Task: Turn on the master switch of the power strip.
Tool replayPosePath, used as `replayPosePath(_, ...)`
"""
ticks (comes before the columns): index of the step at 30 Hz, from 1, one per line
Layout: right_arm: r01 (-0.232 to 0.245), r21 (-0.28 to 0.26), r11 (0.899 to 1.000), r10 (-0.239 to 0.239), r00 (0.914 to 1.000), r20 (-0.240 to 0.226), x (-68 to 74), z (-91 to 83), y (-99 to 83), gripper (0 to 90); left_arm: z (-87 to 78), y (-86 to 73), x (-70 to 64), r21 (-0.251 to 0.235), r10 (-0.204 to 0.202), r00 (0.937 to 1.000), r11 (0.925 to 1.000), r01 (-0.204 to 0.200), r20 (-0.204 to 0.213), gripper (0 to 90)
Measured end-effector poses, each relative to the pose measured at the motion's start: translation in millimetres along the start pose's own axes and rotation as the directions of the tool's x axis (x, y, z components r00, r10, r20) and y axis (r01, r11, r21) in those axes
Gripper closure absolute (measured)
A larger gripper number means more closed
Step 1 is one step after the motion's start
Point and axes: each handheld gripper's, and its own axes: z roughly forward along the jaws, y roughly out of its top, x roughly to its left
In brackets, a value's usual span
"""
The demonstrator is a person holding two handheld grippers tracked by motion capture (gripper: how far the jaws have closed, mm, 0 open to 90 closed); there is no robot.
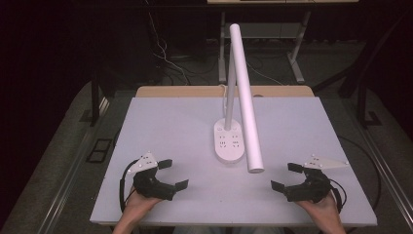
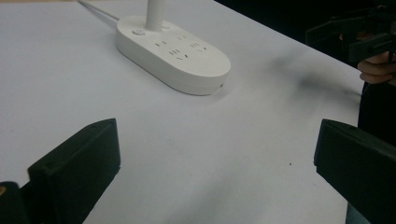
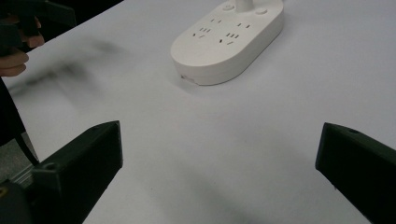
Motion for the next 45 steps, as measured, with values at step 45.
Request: replayPosePath(45, 0.008, 0.048, 0.999, -0.008, 1.0000, -0.005, 2.4, 0.4, -3.9, 0.2, 3.2, 11.8, -0.1, 0.081, 0.004, 0.9994, 0.9967, -0.007, 0.036, 0.1)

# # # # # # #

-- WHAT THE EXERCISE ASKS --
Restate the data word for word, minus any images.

-- EXERCISE ANSWER --
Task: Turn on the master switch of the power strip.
Tool replayPosePath, used as `replayPosePath(_, ...)`
"""
ticks (comes before the columns): index of the step at 30 Hz, from 1, one per line
Layout: right_arm: r01 (-0.232 to 0.245), r21 (-0.28 to 0.26), r11 (0.899 to 1.000), r10 (-0.239 to 0.239), r00 (0.914 to 1.000), r20 (-0.240 to 0.226), x (-68 to 74), z (-91 to 83), y (-99 to 83), gripper (0 to 90); left_arm: z (-87 to 78), y (-86 to 73), x (-70 to 64), r21 (-0.251 to 0.235), r10 (-0.204 to 0.202), r00 (0.937 to 1.000), r11 (0.925 to 1.000), r01 (-0.204 to 0.200), r20 (-0.204 to 0.213), gripper (0 to 90)
Measured end-effector poses, each relative to the pose measured at the motion's start: translation in millimetres along the start pose's own axes and rotation as the directions of the tool's x axis (x, y, z components r00, r10, r20) and y axis (r01, r11, r21) in those axes
Gripper closure absolute (measured)
A larger gripper number means more closed
Step 1 is one step after the motion's start
Point and axes: each handheld gripper's, and its own axes: z roughly forward along the jaws, y roughly out of its top, x roughly to its left
In brackets, a value's usual span
"""
The demonstrator is a person holding two handheld grippers tracked by motion capture (gripper: how far the jaws have closed, mm, 0 open to 90 closed); there is no robot.
Motion for the next 45 steps, as measured, with values at step 45.
Request: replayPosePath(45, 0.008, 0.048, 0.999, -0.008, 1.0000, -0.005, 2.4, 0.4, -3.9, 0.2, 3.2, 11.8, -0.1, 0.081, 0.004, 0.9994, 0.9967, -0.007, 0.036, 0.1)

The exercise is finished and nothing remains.